Libros de ayer y hoy
“Ojalá volvamos a un Papa de texto y libro”, me confesó un funcionario vaticano durante el último cónclave. Una periodista radicada en Roma por más de dos décadas coincidía: “Ya no queremos tantas sorpresas”. Ambos disfrazaban así su crítica a un pontificado cuyos signos no sólo fueron la reforma y la revolución sino también, hay que decirlo, cierto voluntarismo en un estilo de gobierno cuya humorada constituía el ‘ad libitum’ de no pocas decisiones.
Para el funcionario institucional y el periodista que cubre la fuente, nada mejor que ceñirse al guión, que nada ni nadie se salga de lo preestablecido. La disciplina comunicativa simplifica el trabajo, anticipa crisis, reduce la necesidad de discernimiento y proyecta control. Aunque también, por otro lado, termina constriñendo la capacidad creativa y las cualidades reactivas ante un ambiente radicalmente cambiante.
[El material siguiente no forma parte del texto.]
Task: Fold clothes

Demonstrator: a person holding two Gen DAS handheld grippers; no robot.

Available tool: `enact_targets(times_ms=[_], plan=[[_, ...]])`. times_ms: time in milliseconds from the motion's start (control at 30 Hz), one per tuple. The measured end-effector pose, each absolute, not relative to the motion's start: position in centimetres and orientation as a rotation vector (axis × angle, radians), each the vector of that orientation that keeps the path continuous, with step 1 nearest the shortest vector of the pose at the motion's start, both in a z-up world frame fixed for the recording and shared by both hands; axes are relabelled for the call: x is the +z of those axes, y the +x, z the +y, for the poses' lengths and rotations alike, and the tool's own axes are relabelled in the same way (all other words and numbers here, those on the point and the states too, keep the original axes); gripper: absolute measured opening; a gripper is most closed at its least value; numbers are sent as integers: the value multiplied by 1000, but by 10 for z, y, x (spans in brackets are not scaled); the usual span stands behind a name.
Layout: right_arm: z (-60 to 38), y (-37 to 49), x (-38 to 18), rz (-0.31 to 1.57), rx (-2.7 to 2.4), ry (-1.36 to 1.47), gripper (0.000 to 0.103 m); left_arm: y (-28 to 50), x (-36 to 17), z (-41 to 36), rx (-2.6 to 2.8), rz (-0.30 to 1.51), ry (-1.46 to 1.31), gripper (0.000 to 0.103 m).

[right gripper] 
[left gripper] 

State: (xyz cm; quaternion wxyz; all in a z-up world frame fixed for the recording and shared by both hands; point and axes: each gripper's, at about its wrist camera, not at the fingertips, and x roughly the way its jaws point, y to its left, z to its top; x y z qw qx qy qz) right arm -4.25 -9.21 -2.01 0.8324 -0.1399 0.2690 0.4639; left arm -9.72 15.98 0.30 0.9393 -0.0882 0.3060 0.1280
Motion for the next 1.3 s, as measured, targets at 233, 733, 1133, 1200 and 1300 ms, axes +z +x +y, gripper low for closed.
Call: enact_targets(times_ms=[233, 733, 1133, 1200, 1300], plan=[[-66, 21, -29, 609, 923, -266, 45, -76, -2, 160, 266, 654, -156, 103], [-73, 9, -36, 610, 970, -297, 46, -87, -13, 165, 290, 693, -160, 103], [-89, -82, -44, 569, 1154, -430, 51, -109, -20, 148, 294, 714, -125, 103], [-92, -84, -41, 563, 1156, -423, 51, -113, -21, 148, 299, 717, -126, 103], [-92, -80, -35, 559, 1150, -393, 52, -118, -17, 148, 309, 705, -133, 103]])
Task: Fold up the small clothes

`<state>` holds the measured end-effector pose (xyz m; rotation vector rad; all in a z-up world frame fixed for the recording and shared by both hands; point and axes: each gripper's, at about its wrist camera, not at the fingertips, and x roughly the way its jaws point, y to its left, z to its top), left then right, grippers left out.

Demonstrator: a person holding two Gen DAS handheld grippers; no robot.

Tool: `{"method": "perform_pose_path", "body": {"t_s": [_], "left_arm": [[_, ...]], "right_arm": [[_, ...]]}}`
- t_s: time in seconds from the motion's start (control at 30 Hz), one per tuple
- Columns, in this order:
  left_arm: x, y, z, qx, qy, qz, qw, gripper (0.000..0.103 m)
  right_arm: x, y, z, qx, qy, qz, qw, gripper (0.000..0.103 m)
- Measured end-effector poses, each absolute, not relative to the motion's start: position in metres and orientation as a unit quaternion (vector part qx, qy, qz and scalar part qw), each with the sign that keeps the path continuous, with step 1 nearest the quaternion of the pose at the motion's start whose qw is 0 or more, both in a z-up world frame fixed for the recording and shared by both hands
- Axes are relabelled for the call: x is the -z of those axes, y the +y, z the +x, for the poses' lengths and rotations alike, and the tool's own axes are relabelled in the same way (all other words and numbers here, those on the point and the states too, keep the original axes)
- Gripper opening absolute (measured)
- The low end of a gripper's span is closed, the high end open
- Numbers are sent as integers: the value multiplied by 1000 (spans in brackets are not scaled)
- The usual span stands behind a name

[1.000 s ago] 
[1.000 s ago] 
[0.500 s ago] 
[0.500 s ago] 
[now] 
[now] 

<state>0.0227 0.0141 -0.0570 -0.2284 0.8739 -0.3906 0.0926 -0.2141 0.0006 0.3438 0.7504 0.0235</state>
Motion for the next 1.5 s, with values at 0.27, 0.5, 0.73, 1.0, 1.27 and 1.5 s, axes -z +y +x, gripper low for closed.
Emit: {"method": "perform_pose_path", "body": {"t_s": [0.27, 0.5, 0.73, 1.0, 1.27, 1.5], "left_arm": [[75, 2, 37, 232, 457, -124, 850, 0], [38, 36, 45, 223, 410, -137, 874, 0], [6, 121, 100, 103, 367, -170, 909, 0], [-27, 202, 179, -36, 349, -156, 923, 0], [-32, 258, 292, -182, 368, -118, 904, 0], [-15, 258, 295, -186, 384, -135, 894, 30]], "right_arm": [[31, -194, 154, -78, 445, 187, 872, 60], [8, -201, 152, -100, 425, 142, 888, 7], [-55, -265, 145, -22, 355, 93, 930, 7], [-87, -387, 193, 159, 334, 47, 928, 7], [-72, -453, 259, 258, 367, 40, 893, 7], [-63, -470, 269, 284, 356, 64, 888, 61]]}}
Son muchas las instituciones que priorizan evitar sorpresas, operando siempre dentro del manual. Ningún consultor les aconsejaría lo contrario. Pero la hiperregulación conlleva riesgos: el exceso de retórica vacía y los lugares comunes pueden trivializar sus mensajes ante audiencias no cautivas. Peor aún, abren grietas para que operadores hábiles distorsionen la realidad, aprovechando el apego institucional a los protocolos.
De hecho, no es raro encontrar casos donde agentes internos revierten decisiones superiores, sabiendo que a la institución le costaría desmentirlos. Las organizaciones más orgullosas de sus rituales y tradiciones suelen ser las más vulnerables a la simulación, el ocultamiento o el usufructo privado de bienes colectivos.
Estas entidades, satisfechas con sus mecanismos de control, rechazan por sistema la audacia comunicativa. Prefieren el lugar común —aunque repitan fórmulas gastadas— antes que arriesgarse a innovar. Así, sus mensajes pierden frescura y relevancia, volviéndose banales en medio de los debates sociales.
Un periodista me dijo alguna vez: “Quien comparó ojos con estrellas y dientes con perlas fue un genio; quien lo repitió, un necio”. Lamentablemente, muchas instituciones eligen la seguridad de lo trillado. Al repetir las fórmulas exitosas o correctas, no hay espacio para el error, pero tampoco para ninguna audacia. Pero aquí cabe un matiz: no bastan sólo las palabras originales sino las que, con autenticidad, conservan el sentido de lo que se quiere expresar.
La Iglesia católica vive hoy este dilema. Tras el pontificado de Francisco —con su lenguaje y gestos disruptivos que interpelaron al mundo—, el desafío de León XIV es seguir la audacia comunicativa (“nueva en su ardor, nueva en su lenguaje”) al tiempo de conservar la autenticidad de un contenido cuyo depósito doctrinal es bimilenario. La tentación de refugiarse en “el texto y el libro” no es más que el canto de sirenas de quienes buscan control… y quizás beneficiarse de él.